Data entries:
---*---
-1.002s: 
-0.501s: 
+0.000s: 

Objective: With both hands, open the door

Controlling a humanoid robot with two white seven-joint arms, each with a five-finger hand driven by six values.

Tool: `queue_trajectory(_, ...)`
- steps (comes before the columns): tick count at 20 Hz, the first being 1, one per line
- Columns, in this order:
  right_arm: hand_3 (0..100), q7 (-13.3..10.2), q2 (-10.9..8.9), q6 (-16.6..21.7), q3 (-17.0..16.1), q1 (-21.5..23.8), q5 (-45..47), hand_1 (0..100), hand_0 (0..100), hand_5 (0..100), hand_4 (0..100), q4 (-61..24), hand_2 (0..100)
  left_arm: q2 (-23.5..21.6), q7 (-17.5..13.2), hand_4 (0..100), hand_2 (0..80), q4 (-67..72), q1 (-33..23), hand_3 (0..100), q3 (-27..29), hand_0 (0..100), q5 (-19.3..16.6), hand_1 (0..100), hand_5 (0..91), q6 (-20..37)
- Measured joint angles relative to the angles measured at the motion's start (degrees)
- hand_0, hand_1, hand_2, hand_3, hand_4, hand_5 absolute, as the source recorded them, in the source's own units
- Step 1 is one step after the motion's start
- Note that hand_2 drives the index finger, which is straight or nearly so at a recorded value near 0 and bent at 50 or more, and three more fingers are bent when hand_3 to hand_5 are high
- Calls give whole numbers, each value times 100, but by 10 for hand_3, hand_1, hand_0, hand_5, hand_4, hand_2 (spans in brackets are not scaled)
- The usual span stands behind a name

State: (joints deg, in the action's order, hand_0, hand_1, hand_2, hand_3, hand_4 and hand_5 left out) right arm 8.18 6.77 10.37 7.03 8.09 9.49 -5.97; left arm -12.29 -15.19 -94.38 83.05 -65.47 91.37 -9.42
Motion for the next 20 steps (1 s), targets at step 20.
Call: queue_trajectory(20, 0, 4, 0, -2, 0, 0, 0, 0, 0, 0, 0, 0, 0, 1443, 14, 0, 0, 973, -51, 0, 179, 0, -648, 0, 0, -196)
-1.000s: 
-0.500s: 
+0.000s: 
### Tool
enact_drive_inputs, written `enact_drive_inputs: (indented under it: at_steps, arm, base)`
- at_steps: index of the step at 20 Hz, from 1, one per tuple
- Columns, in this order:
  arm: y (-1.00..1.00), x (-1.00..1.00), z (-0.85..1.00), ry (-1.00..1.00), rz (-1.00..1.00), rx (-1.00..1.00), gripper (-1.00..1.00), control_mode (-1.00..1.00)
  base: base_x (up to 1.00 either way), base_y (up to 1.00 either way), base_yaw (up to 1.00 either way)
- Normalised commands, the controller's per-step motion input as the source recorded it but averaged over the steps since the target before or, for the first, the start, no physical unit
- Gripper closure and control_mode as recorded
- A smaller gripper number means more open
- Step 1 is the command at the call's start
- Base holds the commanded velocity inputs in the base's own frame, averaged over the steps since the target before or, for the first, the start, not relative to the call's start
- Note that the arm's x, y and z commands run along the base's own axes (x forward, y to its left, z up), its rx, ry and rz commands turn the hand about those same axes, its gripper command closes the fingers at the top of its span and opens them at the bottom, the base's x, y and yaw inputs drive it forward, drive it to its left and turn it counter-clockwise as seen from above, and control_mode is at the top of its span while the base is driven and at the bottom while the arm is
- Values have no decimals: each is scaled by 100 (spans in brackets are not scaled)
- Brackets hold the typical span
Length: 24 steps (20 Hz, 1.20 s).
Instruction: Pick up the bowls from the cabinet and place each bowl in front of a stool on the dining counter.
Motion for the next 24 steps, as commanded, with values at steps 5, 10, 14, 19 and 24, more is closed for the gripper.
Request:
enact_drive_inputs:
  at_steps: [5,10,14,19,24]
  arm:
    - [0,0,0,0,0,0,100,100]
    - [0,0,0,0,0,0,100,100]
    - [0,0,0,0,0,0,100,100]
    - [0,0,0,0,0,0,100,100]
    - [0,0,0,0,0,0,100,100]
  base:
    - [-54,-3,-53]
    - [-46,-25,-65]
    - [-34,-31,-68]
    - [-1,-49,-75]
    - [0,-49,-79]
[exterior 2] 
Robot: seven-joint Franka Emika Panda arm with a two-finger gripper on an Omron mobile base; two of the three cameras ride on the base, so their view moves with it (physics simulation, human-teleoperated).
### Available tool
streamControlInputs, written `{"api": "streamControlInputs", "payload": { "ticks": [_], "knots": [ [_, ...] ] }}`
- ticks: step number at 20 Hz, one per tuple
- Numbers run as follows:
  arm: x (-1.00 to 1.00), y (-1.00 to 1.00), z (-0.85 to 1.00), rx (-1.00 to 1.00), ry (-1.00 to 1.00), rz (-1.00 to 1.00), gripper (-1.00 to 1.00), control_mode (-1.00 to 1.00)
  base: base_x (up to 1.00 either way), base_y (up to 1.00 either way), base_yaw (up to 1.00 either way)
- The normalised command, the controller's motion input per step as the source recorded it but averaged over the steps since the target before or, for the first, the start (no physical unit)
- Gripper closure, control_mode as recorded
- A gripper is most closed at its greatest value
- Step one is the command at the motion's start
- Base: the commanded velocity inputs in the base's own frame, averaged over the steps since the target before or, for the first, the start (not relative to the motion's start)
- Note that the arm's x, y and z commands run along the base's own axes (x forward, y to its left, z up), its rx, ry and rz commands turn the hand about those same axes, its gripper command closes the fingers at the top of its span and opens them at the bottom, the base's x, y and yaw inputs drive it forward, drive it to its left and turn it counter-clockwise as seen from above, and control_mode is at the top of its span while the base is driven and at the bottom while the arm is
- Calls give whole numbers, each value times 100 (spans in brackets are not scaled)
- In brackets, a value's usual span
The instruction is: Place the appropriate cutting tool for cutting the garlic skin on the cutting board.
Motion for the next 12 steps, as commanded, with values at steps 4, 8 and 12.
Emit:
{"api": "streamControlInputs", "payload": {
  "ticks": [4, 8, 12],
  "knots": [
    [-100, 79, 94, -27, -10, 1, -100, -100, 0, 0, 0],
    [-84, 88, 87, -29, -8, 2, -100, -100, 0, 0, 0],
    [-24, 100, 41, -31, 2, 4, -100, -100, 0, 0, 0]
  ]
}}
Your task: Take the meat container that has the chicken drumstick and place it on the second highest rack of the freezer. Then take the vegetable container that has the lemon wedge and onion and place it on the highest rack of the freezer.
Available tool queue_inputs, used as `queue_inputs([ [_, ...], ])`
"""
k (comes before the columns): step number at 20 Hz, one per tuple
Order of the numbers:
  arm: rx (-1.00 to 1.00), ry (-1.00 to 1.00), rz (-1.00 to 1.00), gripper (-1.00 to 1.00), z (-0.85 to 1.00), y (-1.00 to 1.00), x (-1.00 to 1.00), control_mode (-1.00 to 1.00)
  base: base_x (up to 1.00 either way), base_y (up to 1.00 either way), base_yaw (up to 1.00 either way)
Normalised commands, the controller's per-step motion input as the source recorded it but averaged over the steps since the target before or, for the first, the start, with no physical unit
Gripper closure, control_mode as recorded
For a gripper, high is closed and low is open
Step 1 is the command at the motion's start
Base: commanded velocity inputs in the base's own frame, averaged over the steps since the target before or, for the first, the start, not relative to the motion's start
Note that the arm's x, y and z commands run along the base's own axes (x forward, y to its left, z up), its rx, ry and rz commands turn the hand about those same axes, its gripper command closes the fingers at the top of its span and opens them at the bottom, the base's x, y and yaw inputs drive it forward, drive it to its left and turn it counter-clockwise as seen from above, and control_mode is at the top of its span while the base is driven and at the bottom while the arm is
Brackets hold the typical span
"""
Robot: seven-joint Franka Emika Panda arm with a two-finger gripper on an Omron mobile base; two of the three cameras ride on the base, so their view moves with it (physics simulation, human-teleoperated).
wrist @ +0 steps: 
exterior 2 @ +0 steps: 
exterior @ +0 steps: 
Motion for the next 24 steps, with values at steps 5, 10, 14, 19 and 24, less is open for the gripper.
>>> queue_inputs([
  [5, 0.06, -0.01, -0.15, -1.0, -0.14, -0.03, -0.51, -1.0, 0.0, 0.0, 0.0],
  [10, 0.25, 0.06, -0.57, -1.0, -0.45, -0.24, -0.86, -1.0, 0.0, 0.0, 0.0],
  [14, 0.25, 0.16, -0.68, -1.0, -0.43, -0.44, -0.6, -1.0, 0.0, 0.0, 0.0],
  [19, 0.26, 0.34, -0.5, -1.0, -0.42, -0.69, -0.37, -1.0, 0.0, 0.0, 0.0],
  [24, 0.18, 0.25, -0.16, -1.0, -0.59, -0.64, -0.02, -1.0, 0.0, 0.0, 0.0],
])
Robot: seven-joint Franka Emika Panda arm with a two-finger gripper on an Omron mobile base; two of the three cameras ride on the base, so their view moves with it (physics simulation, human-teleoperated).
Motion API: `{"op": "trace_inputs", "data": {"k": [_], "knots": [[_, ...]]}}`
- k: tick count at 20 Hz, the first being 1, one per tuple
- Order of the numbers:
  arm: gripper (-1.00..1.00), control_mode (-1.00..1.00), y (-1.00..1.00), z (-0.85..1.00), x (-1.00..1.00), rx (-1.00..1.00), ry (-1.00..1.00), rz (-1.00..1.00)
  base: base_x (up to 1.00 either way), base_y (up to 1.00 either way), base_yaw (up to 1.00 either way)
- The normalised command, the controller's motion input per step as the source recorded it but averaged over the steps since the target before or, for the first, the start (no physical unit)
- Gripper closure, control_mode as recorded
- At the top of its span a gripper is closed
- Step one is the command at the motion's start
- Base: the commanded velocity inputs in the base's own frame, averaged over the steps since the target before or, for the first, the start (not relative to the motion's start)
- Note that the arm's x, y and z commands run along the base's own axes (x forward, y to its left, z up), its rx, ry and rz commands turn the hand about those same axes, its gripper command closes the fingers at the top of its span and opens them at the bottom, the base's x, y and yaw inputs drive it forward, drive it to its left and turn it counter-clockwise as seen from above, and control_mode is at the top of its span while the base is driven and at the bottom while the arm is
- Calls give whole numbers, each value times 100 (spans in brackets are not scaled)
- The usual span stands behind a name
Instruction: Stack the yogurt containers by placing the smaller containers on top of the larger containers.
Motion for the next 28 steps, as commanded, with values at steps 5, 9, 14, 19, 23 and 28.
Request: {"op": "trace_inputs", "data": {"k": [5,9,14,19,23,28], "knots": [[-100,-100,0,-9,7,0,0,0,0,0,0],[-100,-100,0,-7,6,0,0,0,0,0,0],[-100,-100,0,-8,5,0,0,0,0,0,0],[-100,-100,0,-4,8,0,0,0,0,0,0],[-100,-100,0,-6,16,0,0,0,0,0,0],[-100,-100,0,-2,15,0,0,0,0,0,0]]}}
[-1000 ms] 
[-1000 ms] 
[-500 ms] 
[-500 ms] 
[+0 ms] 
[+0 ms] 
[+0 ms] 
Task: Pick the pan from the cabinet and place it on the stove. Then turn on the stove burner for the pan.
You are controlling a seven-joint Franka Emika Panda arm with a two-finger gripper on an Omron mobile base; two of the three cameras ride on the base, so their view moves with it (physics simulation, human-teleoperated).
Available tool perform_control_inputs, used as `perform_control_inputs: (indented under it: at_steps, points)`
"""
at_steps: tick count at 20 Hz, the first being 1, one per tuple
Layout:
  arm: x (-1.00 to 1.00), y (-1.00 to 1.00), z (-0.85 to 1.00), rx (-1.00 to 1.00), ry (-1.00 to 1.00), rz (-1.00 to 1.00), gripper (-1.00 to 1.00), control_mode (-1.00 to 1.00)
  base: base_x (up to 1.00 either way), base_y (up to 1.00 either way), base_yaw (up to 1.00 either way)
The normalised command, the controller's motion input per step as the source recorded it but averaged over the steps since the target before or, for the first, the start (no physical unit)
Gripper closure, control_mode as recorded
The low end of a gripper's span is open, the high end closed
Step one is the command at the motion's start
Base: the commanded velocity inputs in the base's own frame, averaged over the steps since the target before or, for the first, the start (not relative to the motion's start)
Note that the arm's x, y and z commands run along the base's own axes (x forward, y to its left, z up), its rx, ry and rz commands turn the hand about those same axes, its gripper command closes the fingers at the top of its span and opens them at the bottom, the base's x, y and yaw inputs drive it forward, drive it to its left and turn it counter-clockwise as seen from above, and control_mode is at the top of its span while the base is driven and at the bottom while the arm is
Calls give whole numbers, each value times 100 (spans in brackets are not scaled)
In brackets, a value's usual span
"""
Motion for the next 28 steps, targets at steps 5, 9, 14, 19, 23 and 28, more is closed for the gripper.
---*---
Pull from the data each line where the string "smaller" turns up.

- A smaller gripper number means more open
Instruction: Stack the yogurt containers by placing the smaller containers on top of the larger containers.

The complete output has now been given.